Assignment. Print nothing except the line holding "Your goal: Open" and the lines that come after it in the material below, and leave the pictures out.

::::::::::

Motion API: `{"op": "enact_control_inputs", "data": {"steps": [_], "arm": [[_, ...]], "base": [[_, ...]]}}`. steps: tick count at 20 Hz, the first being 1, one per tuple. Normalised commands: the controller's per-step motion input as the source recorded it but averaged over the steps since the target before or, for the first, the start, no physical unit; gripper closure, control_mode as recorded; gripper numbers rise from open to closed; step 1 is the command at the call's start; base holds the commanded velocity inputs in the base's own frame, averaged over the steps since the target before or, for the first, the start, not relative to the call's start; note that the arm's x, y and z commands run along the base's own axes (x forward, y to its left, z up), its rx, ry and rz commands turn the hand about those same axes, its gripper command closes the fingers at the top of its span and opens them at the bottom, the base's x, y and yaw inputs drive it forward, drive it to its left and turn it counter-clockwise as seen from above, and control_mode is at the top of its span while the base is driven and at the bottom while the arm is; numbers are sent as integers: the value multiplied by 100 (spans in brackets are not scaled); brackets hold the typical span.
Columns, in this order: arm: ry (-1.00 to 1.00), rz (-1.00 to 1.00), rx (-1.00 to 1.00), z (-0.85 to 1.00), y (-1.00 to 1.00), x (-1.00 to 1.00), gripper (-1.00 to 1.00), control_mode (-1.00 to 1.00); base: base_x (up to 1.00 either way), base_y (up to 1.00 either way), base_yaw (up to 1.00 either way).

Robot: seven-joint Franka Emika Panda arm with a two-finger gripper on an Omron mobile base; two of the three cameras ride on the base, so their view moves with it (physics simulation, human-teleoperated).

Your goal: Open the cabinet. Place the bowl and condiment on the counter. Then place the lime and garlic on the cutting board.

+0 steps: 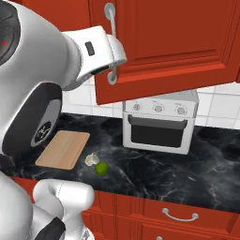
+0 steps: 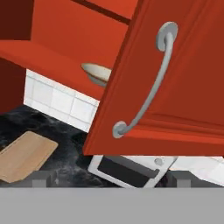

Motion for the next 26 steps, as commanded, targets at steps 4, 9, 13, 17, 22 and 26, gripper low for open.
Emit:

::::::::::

Response.
Your goal: Open the cabinet. Place the bowl and condiment on the counter. Then place the lime and garlic on the cutting board.

+0 steps: 
+0 steps: 

Motion for the next 26 steps, as commanded, targets at steps 4, 9, 13, 17, 22 and 26, gripper low for open.
Emit:

The required output has been given in full.